_Available data:_

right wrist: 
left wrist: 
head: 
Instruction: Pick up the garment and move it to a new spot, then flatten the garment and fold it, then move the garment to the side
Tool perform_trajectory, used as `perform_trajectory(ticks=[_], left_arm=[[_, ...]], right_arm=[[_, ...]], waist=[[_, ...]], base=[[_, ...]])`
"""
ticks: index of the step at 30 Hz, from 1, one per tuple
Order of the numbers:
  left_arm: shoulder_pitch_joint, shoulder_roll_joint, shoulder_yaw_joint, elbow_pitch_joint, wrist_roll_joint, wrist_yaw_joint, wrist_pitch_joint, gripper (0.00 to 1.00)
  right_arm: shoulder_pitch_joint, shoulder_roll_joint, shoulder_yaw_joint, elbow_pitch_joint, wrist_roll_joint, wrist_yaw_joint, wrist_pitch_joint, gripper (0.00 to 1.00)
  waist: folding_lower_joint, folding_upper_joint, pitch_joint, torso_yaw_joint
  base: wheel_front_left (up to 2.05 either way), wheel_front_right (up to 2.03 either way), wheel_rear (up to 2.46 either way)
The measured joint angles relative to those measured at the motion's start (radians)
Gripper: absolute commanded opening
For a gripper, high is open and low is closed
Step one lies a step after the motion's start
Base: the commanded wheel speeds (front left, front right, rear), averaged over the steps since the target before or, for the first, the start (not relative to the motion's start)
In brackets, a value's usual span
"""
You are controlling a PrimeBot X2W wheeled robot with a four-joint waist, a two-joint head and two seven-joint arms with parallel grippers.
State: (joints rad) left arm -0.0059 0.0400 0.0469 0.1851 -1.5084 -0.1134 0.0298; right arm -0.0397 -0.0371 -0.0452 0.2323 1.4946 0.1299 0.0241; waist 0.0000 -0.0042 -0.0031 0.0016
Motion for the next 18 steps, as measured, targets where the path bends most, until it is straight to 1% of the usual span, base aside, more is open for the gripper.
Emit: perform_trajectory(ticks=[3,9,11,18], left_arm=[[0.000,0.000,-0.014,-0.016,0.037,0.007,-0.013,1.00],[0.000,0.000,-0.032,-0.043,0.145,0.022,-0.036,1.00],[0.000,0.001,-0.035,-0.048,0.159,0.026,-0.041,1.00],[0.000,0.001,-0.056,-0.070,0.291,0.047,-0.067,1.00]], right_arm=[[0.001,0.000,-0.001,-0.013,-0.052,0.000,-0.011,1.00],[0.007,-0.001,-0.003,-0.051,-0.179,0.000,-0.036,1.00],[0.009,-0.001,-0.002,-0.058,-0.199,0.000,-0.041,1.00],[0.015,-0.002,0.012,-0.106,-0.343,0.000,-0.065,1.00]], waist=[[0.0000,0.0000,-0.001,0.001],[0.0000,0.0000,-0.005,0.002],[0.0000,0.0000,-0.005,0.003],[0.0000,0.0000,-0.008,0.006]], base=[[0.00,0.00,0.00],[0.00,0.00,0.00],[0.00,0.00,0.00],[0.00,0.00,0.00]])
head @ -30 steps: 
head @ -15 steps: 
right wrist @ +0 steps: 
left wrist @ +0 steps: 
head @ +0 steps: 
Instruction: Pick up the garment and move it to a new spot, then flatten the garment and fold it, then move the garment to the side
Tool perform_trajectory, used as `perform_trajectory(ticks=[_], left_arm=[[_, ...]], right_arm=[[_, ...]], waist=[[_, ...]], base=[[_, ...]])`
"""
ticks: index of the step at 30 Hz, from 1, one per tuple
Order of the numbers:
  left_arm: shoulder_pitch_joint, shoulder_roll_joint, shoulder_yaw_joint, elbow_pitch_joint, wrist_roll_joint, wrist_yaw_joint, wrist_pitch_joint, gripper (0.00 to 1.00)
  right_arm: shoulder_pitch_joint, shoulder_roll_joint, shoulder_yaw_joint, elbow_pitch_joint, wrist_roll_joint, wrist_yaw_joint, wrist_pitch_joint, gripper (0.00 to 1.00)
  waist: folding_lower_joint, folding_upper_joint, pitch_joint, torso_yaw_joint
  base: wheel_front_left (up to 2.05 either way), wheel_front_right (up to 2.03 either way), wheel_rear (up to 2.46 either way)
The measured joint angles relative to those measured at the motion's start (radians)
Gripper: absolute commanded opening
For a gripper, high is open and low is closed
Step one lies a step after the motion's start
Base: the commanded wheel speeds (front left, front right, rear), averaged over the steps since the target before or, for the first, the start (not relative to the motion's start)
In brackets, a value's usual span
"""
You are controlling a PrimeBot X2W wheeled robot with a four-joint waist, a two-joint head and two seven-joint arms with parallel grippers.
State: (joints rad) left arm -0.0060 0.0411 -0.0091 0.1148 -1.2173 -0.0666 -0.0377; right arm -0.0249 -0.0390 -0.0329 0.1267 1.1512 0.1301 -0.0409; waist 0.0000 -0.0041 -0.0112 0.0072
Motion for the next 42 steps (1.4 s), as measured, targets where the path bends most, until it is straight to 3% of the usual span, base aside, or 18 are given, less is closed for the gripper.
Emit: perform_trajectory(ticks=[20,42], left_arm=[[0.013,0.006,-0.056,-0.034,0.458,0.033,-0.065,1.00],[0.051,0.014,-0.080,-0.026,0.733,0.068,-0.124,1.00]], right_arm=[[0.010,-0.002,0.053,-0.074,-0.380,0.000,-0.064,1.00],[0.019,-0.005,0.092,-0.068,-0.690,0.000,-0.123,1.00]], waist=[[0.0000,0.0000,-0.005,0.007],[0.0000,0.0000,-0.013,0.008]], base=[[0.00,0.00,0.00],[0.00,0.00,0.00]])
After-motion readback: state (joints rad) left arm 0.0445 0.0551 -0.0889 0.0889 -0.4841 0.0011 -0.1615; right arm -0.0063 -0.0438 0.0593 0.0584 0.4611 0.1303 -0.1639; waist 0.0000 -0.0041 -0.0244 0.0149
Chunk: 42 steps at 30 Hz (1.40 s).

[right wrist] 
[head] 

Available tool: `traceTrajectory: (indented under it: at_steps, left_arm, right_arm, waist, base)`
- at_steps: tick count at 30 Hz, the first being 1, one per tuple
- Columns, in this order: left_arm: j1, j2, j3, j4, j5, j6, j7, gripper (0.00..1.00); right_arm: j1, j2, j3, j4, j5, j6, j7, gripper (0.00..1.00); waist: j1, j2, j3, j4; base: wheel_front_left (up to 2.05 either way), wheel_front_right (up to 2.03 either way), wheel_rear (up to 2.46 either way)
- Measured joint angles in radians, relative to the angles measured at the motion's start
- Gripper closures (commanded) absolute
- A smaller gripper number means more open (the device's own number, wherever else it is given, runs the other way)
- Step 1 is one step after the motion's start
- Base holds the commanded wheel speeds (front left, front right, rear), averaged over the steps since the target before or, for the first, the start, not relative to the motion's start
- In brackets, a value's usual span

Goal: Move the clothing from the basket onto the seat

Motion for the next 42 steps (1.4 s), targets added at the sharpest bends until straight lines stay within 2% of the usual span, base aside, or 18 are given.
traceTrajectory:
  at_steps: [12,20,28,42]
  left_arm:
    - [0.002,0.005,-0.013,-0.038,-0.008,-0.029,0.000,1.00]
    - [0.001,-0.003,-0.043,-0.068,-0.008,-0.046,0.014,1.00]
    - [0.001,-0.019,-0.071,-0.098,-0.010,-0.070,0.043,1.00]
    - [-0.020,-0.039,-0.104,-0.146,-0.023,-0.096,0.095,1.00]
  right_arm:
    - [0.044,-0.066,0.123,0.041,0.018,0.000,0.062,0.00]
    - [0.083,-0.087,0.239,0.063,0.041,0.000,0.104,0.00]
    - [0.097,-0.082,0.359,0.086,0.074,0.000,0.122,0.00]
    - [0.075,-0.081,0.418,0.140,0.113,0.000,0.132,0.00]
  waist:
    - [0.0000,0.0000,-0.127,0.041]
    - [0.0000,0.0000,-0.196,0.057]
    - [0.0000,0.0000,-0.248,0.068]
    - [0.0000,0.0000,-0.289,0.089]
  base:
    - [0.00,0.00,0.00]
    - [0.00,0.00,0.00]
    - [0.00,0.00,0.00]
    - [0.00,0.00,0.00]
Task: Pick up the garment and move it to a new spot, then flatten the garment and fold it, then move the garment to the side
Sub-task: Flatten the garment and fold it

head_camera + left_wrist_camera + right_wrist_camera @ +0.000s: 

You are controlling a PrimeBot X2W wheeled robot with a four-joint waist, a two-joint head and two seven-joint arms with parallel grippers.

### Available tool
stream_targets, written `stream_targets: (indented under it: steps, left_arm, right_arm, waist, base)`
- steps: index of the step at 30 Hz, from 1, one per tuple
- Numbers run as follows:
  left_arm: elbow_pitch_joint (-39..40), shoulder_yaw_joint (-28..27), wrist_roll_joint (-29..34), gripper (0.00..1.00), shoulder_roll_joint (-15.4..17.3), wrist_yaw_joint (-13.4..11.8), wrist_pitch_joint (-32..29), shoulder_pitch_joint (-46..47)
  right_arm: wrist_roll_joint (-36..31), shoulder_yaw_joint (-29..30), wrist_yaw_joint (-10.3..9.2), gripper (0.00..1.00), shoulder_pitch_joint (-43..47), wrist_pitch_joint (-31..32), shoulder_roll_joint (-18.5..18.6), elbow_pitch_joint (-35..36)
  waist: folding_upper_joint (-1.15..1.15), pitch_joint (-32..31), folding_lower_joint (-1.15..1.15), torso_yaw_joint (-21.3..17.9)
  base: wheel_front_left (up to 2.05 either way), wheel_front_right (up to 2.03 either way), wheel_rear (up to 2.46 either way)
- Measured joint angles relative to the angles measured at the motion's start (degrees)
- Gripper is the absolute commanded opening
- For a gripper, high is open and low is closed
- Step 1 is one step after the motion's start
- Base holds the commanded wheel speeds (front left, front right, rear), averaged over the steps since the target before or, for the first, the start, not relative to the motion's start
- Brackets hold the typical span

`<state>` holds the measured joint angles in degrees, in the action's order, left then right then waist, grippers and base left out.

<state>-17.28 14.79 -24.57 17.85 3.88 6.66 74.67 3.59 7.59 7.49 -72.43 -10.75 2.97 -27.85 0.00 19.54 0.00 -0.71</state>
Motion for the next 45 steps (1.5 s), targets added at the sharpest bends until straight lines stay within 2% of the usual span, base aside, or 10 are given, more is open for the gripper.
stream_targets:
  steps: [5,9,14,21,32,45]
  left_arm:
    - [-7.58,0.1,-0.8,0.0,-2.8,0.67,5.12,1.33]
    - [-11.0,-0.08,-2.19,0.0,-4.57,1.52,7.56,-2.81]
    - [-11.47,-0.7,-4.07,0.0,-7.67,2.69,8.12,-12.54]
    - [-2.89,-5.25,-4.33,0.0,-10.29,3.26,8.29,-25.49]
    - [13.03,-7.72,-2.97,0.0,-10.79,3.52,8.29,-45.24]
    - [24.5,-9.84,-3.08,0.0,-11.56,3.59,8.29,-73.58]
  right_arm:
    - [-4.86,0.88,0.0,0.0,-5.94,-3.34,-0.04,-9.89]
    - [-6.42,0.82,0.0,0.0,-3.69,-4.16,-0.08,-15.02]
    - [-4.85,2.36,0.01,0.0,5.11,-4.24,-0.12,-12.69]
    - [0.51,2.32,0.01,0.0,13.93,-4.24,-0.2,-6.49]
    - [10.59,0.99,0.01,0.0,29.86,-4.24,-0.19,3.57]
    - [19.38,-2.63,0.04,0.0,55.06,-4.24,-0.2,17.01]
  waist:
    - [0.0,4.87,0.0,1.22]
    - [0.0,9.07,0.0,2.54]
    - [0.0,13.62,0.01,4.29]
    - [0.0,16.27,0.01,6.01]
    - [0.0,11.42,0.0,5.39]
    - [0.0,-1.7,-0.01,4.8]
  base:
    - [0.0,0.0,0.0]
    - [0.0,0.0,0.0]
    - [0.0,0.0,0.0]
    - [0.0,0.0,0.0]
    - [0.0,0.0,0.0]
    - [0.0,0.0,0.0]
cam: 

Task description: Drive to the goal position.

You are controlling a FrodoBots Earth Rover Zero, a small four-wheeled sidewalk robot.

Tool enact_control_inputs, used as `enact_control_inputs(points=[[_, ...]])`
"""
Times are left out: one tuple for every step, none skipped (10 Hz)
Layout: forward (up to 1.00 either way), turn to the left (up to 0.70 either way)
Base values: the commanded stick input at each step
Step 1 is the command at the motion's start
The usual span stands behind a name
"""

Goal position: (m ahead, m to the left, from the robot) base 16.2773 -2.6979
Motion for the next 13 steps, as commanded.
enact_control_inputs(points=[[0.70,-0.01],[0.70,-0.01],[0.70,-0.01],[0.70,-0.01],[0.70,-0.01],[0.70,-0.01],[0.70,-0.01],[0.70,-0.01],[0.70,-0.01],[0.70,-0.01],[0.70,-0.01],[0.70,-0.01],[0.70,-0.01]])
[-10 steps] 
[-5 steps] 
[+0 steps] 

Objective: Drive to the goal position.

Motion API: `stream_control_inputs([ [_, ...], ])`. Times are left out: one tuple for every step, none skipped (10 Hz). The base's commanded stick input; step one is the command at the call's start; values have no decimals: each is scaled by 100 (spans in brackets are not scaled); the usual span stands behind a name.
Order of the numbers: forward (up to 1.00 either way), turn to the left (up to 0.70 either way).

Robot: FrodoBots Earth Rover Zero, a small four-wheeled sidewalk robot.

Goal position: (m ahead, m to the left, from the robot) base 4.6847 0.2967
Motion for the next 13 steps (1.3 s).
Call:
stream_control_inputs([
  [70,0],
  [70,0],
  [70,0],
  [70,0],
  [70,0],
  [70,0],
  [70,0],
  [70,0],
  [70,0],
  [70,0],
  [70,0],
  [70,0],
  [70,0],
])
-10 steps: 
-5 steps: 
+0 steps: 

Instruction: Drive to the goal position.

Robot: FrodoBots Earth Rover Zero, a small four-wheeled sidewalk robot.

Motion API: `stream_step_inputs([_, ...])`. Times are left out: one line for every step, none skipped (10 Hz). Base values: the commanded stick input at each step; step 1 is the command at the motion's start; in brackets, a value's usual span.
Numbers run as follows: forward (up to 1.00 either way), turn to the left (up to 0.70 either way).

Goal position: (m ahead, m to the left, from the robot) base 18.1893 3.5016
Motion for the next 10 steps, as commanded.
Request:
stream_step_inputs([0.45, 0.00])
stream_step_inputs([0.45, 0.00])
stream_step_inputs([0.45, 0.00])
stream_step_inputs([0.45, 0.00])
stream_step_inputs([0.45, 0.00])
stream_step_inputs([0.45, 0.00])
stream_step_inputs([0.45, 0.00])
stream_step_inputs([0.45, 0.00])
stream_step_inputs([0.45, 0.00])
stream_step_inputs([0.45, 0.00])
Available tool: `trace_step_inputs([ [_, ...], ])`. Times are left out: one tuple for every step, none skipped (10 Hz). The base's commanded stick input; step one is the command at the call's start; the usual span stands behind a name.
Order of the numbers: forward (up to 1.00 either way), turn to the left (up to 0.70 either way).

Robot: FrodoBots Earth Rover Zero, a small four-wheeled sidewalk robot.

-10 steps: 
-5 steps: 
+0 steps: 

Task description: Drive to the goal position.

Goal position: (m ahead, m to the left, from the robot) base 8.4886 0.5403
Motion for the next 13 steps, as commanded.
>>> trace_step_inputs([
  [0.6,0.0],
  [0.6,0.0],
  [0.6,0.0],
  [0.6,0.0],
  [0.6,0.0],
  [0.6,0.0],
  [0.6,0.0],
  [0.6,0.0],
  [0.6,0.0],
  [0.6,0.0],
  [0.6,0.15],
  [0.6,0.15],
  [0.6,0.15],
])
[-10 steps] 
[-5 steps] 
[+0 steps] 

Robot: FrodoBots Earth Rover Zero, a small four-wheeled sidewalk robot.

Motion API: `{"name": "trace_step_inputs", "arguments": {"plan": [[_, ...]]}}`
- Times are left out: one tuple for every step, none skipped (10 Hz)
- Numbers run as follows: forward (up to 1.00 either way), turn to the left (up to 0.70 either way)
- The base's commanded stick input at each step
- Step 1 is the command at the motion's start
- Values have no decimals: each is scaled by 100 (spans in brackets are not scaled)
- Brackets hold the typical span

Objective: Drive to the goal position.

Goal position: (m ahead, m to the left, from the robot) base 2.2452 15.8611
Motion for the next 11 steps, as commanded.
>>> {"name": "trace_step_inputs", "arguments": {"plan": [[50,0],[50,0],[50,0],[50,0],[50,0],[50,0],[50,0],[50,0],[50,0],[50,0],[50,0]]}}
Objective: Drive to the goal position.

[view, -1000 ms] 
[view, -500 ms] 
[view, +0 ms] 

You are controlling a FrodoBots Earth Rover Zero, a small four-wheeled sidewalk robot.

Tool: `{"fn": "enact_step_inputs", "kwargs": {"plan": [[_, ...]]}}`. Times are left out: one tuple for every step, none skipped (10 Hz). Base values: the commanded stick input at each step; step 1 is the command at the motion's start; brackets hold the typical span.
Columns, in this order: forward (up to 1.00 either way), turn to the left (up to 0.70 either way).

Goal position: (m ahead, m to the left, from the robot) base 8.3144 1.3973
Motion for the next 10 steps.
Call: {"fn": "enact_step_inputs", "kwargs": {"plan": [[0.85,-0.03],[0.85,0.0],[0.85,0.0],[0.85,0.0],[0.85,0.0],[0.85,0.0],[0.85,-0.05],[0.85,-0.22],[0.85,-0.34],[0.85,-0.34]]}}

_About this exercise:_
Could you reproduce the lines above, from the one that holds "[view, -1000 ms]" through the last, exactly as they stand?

_Answer area:_
[view, -1000 ms] 
[view, -500 ms] 
[view, +0 ms] 

You are controlling a FrodoBots Earth Rover Zero, a small four-wheeled sidewalk robot.

Tool: `{"fn": "enact_step_inputs", "kwargs": {"plan": [[_, ...]]}}`. Times are left out: one tuple for every step, none skipped (10 Hz). Base values: the commanded stick input at each step; step 1 is the command at the motion's start; brackets hold the typical span.
Columns, in this order: forward (up to 1.00 either way), turn to the left (up to 0.70 either way).

Goal position: (m ahead, m to the left, from the robot) base 8.3144 1.3973
Motion for the next 10 steps.
Call: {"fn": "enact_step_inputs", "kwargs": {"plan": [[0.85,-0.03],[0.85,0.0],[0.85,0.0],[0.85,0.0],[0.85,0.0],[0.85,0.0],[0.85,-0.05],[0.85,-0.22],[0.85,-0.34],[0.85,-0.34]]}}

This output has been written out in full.